ACTIVITY —
For this exercise, copy exactly only the lines from the one containing "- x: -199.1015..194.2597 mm" to the final line of the material below, without the pictures.

SOURCE DATA —

☆ ☆ ☆ ☆

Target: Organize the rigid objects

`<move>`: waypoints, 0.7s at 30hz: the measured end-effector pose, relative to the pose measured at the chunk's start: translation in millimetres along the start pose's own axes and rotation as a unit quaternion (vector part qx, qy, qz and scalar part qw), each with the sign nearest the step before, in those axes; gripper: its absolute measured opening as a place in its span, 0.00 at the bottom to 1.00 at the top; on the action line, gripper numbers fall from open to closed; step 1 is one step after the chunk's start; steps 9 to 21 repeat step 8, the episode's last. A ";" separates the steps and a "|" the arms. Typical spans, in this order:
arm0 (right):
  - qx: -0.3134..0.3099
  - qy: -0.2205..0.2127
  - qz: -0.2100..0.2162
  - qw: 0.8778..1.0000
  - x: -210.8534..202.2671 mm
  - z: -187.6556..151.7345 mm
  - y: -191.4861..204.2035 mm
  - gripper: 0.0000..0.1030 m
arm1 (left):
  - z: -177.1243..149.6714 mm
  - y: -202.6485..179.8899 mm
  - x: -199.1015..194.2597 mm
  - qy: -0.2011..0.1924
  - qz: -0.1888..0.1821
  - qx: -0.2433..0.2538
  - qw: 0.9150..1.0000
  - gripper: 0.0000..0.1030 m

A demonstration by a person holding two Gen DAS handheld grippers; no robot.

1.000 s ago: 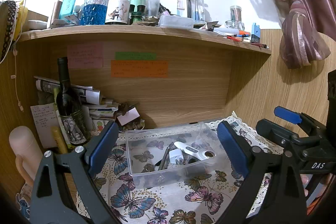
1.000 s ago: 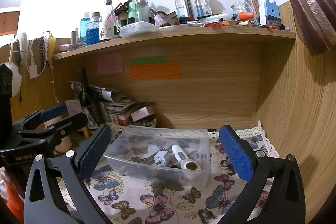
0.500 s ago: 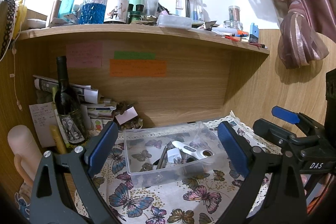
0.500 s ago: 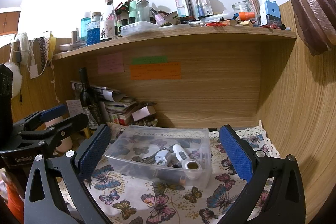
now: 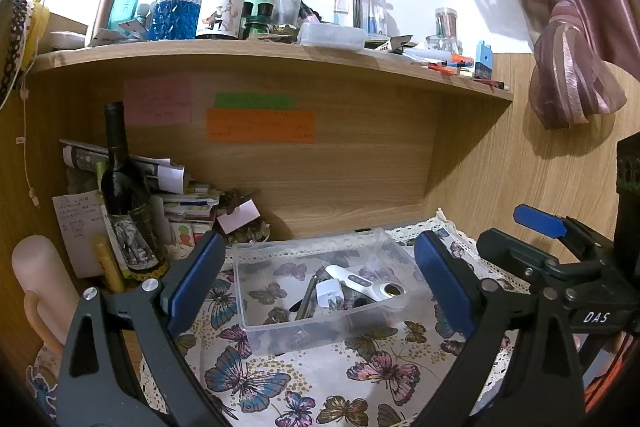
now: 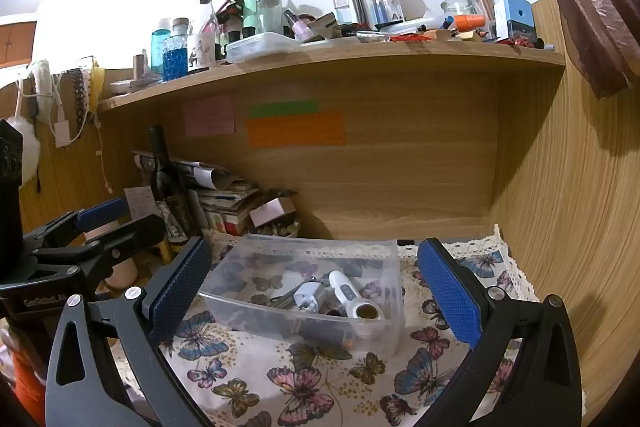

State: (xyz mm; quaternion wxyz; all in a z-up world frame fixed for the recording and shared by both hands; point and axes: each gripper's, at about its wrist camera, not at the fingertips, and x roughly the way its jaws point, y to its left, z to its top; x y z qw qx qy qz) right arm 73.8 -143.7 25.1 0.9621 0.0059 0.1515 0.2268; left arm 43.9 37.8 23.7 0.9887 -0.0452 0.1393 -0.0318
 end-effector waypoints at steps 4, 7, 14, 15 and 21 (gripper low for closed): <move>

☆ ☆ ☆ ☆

ANSWER —
  - x: -199.1015..194.2597 mm
  - qy: -0.2011..0.1924
  - qz: -0.1888..0.1821
  - qx: -0.2433..0.2538
  - qw: 0.9150..1.0000
  - gripper: 0.0000..0.1030 m

A demonstration by a person holding two Gen DAS handheld grippers; no robot.

1.000 s ago: 
1.000 s ago: 
0.500 s ago: 
0.500 s ago: 
now: 
now: 

State: (xyz mm; quaternion wxyz; all in a z-up world frame fixed for the recording and shared by both hands; point and axes: each gripper's, at about its wrist camera, not at the fingertips, and x roughly the way its jaws point, y to its left, z to its top; x y z qw qx qy qz) right arm 73.8 -143.7 25.1 0.9621 0.0059 0.1515 0.2268; left arm 43.9 37.8 23.7 0.9887 -0.0452 0.1393 -0.0318
 end-effector waypoints at steps 4, 7, 14, 15 and 21 (gripper low for closed): <move>

Nothing more is needed to finish the exercise.